David A. Kenny
June 12, 2016
Thank You!
I thank Ken Kelley, Alexander Demos, and Craig Waterman who gave my very helpful advice. Also, I thank my good friend the late Bob Calsyn for the sample data. I thank Petr Janata who found a bug in the program. I am very open to suggestions and advice from users of this program, as well as rewrites of the code. One reason for writing it in R is because it is opensource. I am a very amateur R programmer, and I am very open to suggestions or revisions of the program. The program is limited to a single X, Y, and M variable and up to 10 covariates.
Downloads:
MedTextR.txt (the R program)
MTRfigure.tif
Macro Output (figures and text placed in a pdf file)
Package "ReadImages" (Need these files for the ReadImages packages no longer available on R)
MedTextv2.R (an adapation of the program written by Petr Janata that runs without the GUI)
Make sure to place MTRfigure.tif (the template for the mediation figures) in the directory where you want the output. Then open MedTextR in R. The following packages need to be downloaded from R: foreign, boot, gdata, rtiff, and MASS. Also the package ReadImages is no longer available on R but you can download it at the above address or at "https://cran.r-project.org/src/contrib/Archive/ReadImages/".
The macro may take a few minutes to run and so please be patient. Note that the output (the text file) cannot be viewed in R. It needs to be opened using NotePad or Word. R does give you informaton on the progress of the program and warings. For the example, you should see:
MedTextR has begun.
Bootstrap resampling has begun. This process takes a considerable amount of time. Please be patient.
WARNINGS:
1. There is one outlier (studentized residual greater than 3.5) for the variable Housing Contacts. Examine the output to see what observations are considered to be outliers.
2. There is evidence that the effect of Housing Contacts on Stable Housing is nonlinear and either a data transformation or a nonlinear term might be advisable.
Run is now finished and the following files can now be viewed:
The text file that describes and tables the mediation results: C:/MedTextR.txt
The two mediation figures: C:/MTFig1.png (unstandardized) C:/MTFig1.png (standardized)
The R output of the results: C:/rfile.txt.
Again this is a very preliminary, Beta version of this program. Expect bugs and crashes.
When the program is opened you are shown the opening screen:
Make the necessary changes in the above for your application.

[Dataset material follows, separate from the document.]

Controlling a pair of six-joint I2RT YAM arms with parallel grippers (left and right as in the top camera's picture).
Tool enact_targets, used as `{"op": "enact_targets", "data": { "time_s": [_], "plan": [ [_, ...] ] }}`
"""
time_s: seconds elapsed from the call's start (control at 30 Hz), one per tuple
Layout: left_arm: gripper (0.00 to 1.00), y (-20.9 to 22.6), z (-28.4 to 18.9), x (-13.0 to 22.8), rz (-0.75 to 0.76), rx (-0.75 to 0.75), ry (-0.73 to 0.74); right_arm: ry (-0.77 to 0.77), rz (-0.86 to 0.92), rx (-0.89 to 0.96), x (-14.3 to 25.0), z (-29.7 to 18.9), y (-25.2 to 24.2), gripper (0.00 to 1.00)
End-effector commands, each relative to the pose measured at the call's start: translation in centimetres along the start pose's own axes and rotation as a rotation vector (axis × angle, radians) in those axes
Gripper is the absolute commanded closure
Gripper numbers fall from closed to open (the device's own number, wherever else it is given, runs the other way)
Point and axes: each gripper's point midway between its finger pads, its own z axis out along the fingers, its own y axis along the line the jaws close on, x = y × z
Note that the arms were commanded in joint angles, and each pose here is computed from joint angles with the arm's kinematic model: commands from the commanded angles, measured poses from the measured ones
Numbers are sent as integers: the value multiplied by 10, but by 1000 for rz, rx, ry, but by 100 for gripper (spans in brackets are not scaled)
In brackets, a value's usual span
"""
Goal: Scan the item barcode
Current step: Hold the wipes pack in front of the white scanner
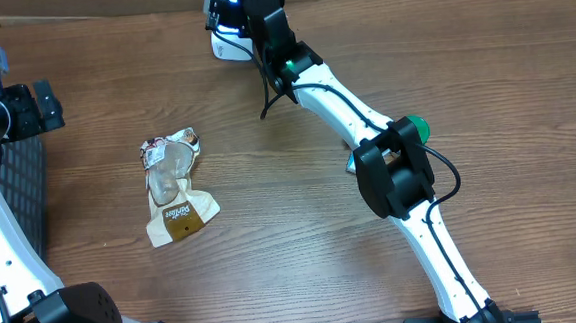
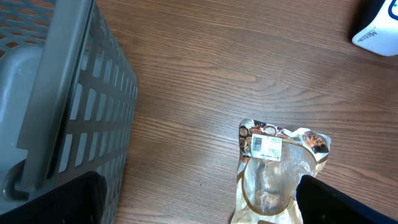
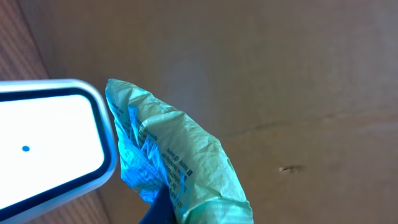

MedText.R currently provides 20 different warnings:
1. The outcome variable is dichotomous and logistic regression, not multiple regression, should be used. The output from MedText in this case is wrong! 2. The mediator is dichotomous and logistic regression, not multiple regression, should be used. The output from MedText in this case is wrong! 3. Given the large sample size, you might want to consider lowering alpha from .05 to a smaller value. 4. The small sample size might preclude a mediational analysis.
5. As zero does not appear to be meaningful value for causal variable, you might consider grand mean centering the causal variable.
6. As zero does not appear to be meaningful value for mediator, you might consider grand mean centering the mediator.
7. There are outliers for the mediator variable. Examine the output to see what cases are considered to be outliers (studentized residual greater than 3.5).
8. There are outliers for the mediator variable. Examine the output to see what cases are considered to be outliers (studentized residual greater than 3.5).
9. There is evidence that the effect of the mediator or the causal variable on the outcome variable is nonlinear and either a data transformation or a nonlinear term might be advisable. 10. There is evidence that the effect of the causal variable on the mediator variable is nonlinear and either a data transformation or a nonlinear term might be advisable. 11. There is severe multicollinearity between the causal and mediator variables which may compromise the Step 3 and 4 tests. 12. There is severe multicollinearity of between the causal variable and the covariates which may compromise the Step 1 and 4 tests. 13. There is severe multicollinearity between mediator and the covariates which may compromise the Step 3. 14. The results using robust regression lead to different conclusions than that using ordinary least squares. 15. The causal and mediator variables explain less than 1 percent of the variance of outcome variable. 16. The causal explains less than 1 percent of the variance of mediator. 17. There are sufficient missing data so as to make the use of listwise missing data option less than optimal. Better strategies for missing data (e.g., multiple imputation or full information maximum likelihood). 18. The causal variable and mediator interact to explain the outcome variable and needs to be added to the model. 19. No "values" were given causal variable which is a dichotomy, and so "One" and "Two" have been assigned. 20. It is recommended that there be a minimum of 5,000 bootstrap trials for reliable confidence intervals.